[DATA EXTRACT Boundary: Start]
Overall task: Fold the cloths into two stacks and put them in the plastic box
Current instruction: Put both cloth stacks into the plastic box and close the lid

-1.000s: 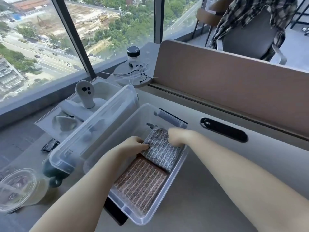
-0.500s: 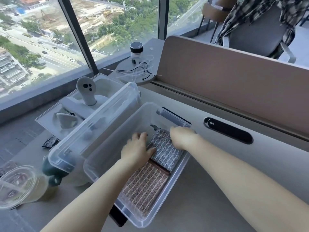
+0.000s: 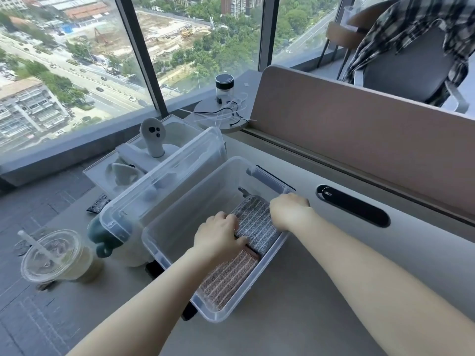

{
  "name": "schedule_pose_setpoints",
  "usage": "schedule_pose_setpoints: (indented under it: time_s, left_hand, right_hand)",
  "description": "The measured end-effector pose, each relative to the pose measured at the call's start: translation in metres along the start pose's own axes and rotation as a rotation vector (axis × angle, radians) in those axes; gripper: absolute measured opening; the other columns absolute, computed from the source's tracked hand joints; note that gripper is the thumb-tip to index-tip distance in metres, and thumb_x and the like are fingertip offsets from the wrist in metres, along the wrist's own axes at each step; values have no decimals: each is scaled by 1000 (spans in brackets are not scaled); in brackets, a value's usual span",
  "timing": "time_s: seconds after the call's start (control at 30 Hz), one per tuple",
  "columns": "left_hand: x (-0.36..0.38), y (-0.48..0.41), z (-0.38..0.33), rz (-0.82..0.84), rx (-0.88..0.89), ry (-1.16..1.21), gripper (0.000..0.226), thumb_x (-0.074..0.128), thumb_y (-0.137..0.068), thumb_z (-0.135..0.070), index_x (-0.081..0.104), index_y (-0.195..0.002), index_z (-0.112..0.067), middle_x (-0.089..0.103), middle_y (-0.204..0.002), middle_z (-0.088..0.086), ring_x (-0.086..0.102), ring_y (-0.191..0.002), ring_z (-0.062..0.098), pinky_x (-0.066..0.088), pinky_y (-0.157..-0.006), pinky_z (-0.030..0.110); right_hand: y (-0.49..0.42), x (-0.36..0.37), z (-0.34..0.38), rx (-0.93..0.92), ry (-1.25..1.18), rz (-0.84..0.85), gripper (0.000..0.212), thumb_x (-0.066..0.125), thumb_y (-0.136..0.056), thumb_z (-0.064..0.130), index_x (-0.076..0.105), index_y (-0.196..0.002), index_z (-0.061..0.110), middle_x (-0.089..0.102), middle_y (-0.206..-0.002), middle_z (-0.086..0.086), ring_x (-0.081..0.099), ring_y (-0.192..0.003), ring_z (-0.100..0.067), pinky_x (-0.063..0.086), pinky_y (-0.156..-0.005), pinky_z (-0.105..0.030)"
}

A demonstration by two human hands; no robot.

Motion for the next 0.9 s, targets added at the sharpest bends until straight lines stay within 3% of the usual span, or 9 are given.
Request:
schedule_pose_setpoints:
  time_s: [0.13,0.23,0.4,0.5,0.57,0.63,0.7,0.8,0.9]
  left_hand:
    - [-13,33,17,-60,-55,100,39,52,-86,-53,52,-116,-27,51,-122,-4,49,-112,19,45,-91,34]
    - [-32,57,23,-201,-75,108,40,55,-88,-46,51,-122,-27,48,-130,-2,45,-119,20,40,-99,33]
    - [-87,87,33,-517,-182,28,63,59,-86,-37,31,-141,-26,18,-153,5,15,-142,27,12,-116,42]
    - [-114,84,59,-476,-374,-69,78,55,-90,-35,7,-150,-23,-10,-159,9,-11,-146,28,-12,-116,42]
    - [-118,79,78,-340,-496,-74,78,49,-92,-31,-2,-151,-19,-12,-159,11,-13,-146,30,-14,-116,47]
    - [-115,77,90,-254,-554,-45,74,43,-93,-24,-2,-151,-15,-5,-160,11,-4,-147,32,-13,-115,53]
    - [-114,79,91,-283,-559,-28,67,42,-92,-16,8,-150,-12,8,-158,15,10,-144,38,-5,-115,55]
    - [-109,86,79,-359,-521,21,55,42,-90,-3,26,-142,-6,22,-148,22,30,-133,43,21,-112,53]
    - [-95,92,66,-443,-421,117,44,40,-84,5,42,-128,-1,37,-132,26,42,-117,43,37,-100,50]
  right_hand:
    - [18,11,-13,13,-149,-16,9,51,-90,19,57,-95,13,59,-112,-12,53,-98,-29,42,-73,-33]
    - [38,26,-23,32,-216,13,10,50,-90,22,54,-91,13,58,-99,-9,49,-86,-28,42,-73,-31]
    - [81,56,-37,46,-314,129,37,46,-92,36,56,-119,13,52,-133,-16,50,-122,-30,43,-95,-39]
    - [102,70,-40,20,-346,155,32,45,-91,41,58,-100,13,62,-115,-11,45,-126,-32,34,-105,-42]
    - [113,75,-42,11,-363,146,34,45,-91,43,53,-76,14,60,-84,-3,58,-99,-28,41,-92,-39]
    - [120,80,-42,19,-396,121,38,44,-91,43,39,-62,18,46,-66,1,52,-73,-22,40,-68,-31]
    - [126,85,-43,34,-418,86,41,42,-91,42,32,-59,20,39,-62,2,41,-59,-18,28,-54,-26]
    - [134,92,-44,52,-445,45,42,40,-92,43,29,-58,21,35,-62,2,30,-53,-14,18,-52,-24]
    - [142,96,-43,46,-458,25,42,38,-93,43,28,-58,22,34,-62,3,31,-54,-14,23,-51,-24]
Point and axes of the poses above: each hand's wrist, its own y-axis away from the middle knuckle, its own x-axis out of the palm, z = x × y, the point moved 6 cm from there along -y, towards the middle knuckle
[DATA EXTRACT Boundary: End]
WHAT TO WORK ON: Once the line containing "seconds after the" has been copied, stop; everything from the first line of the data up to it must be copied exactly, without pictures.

SOLUTION TO THIS TASK:
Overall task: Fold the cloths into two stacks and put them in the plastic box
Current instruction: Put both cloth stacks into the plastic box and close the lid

-1.000s: 
-0.500s: 
+0.000s: 

{
  "name": "schedule_pose_setpoints",
  "usage": "schedule_pose_setpoints: (indented under it: time_s, left_hand, right_hand)",
  "description": "The measured end-effector pose, each relative to the pose measured at the call's start: translation in metres along the start pose's own axes and rotation as a rotation vector (axis × angle, radians) in those axes; gripper: absolute measured opening; the other columns absolute, computed from the source's tracked hand joints; note that gripper is the thumb-tip to index-tip distance in metres, and thumb_x and the like are fingertip offsets from the wrist in metres, along the wrist's own axes at each step; values have no decimals: each is scaled by 1000 (spans in brackets are not scaled); in brackets, a value's usual span",
  "timing": "time_s: seconds after the call's start (control at 30 Hz), one per tuple",

The answer requires nothing more.